PROBLEM DESCRIPTION:
Could you set down exactly the lines that start at the one containing "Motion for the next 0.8" and end at the final line of the material below?

GIVEN RECORDS:
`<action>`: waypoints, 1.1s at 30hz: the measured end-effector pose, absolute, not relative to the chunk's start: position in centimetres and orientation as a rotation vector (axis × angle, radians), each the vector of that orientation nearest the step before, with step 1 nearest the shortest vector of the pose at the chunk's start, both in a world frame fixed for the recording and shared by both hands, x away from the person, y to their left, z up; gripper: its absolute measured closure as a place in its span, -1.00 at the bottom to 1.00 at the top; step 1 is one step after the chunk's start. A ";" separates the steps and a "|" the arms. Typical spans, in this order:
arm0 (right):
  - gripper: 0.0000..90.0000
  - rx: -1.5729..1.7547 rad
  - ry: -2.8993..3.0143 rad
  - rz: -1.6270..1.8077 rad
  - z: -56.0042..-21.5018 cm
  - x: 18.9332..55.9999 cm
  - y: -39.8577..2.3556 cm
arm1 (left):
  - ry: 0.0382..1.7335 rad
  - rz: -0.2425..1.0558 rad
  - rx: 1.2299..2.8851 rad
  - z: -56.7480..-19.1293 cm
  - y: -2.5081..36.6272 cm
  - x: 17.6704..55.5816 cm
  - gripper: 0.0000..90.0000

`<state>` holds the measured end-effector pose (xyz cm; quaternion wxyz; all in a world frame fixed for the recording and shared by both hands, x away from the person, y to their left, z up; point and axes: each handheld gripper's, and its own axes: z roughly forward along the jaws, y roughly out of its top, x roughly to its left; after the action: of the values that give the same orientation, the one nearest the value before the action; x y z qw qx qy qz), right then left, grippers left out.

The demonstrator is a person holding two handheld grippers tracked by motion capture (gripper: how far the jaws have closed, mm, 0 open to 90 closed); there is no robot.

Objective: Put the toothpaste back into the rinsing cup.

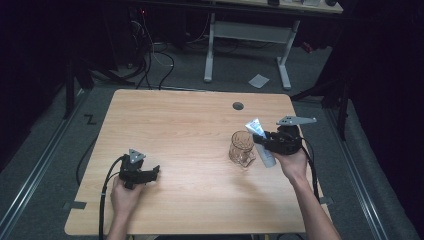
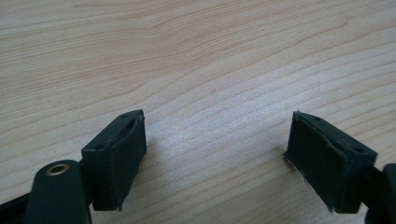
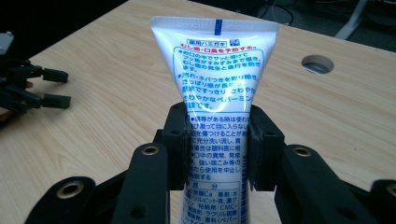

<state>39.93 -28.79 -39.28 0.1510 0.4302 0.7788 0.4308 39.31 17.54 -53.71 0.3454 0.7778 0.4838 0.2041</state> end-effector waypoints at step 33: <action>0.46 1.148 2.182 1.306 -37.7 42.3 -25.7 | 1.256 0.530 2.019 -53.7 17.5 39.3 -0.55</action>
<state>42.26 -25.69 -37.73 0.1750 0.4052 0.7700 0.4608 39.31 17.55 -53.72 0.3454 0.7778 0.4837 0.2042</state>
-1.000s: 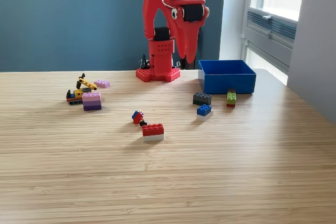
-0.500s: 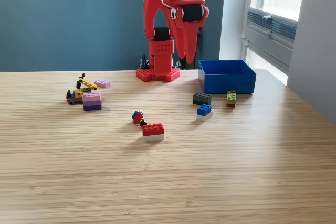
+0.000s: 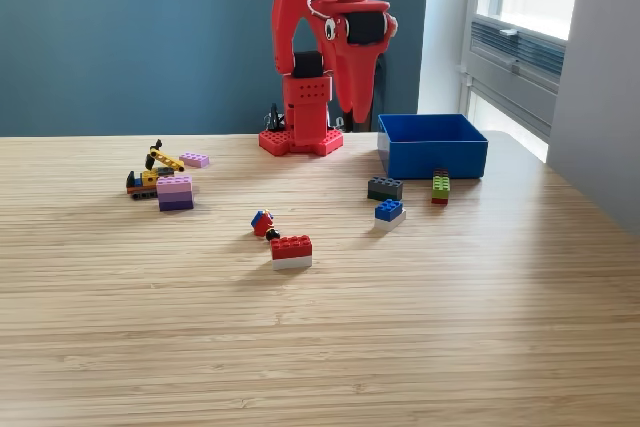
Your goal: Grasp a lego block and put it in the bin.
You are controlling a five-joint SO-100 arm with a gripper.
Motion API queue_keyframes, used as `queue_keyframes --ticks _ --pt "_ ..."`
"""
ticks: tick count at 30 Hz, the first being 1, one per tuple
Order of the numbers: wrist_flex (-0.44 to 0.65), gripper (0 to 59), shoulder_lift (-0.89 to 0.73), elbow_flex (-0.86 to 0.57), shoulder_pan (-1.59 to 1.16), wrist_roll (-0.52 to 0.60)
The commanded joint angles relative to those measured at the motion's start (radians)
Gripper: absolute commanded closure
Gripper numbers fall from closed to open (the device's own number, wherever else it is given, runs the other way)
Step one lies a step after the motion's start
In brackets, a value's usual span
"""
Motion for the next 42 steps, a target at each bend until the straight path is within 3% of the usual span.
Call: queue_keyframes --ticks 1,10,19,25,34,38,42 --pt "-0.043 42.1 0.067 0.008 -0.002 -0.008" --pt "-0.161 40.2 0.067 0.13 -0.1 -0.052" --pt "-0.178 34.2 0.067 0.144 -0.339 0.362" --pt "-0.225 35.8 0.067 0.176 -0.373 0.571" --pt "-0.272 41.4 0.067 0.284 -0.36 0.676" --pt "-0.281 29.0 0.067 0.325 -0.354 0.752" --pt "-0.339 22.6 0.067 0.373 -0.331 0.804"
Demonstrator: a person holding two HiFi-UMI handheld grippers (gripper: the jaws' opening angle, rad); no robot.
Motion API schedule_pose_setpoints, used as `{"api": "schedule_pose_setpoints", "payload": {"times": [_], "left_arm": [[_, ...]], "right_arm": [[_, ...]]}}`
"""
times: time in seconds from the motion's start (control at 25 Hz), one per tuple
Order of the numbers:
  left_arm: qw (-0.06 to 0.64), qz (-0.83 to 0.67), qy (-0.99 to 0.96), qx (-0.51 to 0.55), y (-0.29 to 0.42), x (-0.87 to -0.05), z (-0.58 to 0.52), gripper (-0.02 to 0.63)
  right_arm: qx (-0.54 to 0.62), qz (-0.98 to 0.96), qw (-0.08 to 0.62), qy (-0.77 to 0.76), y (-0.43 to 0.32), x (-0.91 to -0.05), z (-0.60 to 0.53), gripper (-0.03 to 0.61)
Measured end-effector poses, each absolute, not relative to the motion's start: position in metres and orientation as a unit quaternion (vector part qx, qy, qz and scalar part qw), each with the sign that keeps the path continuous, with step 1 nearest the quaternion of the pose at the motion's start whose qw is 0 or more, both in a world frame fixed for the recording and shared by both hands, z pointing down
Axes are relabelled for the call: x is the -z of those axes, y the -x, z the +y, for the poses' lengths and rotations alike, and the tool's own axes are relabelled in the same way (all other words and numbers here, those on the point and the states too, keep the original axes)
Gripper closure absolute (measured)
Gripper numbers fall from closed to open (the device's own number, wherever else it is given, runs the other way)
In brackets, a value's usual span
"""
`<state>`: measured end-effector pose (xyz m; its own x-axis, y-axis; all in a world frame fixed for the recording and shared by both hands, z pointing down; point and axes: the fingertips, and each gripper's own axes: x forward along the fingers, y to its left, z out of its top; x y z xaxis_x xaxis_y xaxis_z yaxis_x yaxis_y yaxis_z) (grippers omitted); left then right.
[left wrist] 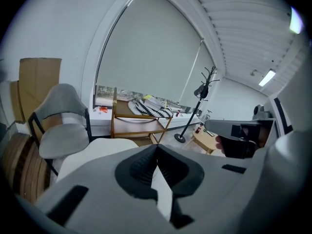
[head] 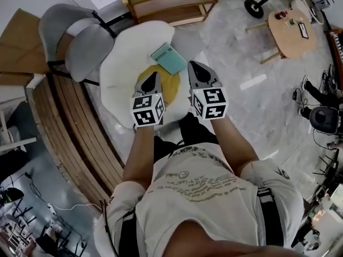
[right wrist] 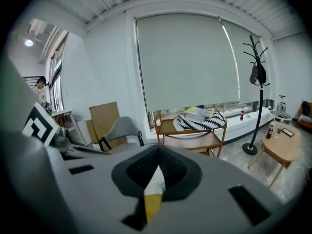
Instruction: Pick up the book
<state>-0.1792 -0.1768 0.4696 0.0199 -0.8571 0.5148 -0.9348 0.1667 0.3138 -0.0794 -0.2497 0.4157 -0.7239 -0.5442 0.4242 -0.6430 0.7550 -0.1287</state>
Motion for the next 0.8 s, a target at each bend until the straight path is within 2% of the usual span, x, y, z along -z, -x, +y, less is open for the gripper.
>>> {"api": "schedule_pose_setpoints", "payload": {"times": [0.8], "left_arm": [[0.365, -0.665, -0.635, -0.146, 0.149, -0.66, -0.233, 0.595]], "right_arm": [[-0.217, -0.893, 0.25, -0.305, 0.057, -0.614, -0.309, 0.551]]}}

YOUR SOLUTION:
Motion for the next 0.8 s, a target at each bend until the straight path is within 2% of the usual span, x, y, z along -z, -x, +y, less is open for the gripper.
>>> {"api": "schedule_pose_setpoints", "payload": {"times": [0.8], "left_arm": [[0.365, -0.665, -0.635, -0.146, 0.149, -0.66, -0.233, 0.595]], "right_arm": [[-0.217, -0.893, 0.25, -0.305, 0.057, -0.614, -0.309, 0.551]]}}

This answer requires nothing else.